▶ _Task item_
Search the records for "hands". Copy every line where it appears.

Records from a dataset
=-=-=
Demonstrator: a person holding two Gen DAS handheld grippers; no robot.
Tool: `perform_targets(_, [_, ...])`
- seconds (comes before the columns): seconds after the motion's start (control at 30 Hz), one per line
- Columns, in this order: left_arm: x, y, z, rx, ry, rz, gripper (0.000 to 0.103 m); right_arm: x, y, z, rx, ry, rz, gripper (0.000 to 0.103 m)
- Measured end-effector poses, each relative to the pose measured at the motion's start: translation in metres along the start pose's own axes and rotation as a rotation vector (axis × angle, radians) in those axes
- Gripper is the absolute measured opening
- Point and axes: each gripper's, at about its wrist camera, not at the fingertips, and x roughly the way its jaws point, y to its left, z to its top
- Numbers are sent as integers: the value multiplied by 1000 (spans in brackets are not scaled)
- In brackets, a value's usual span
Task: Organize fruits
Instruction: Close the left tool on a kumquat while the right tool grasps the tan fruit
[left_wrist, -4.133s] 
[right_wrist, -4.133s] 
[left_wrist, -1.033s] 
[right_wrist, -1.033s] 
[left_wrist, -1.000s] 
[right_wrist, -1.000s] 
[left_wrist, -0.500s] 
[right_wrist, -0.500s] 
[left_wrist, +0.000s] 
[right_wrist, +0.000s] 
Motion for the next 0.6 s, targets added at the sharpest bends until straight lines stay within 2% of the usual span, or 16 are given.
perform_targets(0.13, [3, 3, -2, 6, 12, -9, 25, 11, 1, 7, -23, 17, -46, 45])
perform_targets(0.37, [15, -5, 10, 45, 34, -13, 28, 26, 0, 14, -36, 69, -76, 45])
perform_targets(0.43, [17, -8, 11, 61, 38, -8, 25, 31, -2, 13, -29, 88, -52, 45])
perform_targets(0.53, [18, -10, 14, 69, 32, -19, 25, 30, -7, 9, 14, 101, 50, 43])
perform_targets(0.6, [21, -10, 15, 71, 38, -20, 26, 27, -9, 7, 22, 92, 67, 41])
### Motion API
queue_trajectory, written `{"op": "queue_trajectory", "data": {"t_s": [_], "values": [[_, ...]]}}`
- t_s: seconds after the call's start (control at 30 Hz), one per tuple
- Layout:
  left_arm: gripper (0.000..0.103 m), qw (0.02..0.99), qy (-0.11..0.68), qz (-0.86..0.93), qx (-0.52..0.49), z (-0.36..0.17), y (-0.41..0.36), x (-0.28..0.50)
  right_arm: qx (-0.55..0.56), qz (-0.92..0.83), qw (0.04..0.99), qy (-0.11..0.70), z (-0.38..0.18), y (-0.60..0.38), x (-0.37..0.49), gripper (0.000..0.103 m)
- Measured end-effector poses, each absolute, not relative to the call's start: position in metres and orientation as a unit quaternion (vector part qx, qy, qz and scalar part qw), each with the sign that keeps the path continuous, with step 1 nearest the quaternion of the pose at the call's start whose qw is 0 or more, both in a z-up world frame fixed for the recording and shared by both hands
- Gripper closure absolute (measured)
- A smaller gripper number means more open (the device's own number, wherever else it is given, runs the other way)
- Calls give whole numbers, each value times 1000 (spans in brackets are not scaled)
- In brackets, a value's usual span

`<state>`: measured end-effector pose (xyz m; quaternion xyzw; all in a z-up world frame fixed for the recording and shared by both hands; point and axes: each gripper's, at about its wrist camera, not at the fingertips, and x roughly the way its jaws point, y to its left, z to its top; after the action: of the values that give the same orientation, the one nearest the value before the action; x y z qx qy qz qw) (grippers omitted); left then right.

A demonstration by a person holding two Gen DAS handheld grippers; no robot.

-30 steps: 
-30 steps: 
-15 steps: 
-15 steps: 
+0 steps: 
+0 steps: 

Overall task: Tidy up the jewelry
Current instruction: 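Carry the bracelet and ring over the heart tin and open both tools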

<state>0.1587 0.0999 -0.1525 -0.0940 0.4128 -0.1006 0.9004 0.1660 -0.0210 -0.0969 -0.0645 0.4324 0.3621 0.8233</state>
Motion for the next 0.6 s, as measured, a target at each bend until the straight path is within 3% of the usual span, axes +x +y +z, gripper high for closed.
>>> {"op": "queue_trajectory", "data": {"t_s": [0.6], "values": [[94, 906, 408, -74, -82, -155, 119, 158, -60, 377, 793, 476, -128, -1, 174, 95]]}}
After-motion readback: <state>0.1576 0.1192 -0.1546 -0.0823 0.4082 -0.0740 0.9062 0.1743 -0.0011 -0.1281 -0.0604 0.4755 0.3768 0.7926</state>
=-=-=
▶ _Exercise output_
- Measured end-effector poses, each absolute, not relative to the call's start: position in metres and orientation as a unit quaternion (vector part qx, qy, qz and scalar part qw), each with the sign that keeps the path continuous, with step 1 nearest the quaternion of the pose at the call's start whose qw is 0 or more, both in a z-up world frame fixed for the recording and shared by both hands
`<state>`: measured end-effector pose (xyz m; quaternion xyzw; all in a z-up world frame fixed for the recording and shared by both hands; point and axes: each gripper's, at about its wrist camera, not at the fingertips, and x roughly the way its jaws point, y to its left, z to its top; after the action: of the values that give the same orientation, the one nearest the value before the action; x y z qx qy qz qw) (grippers omitted); left then right.

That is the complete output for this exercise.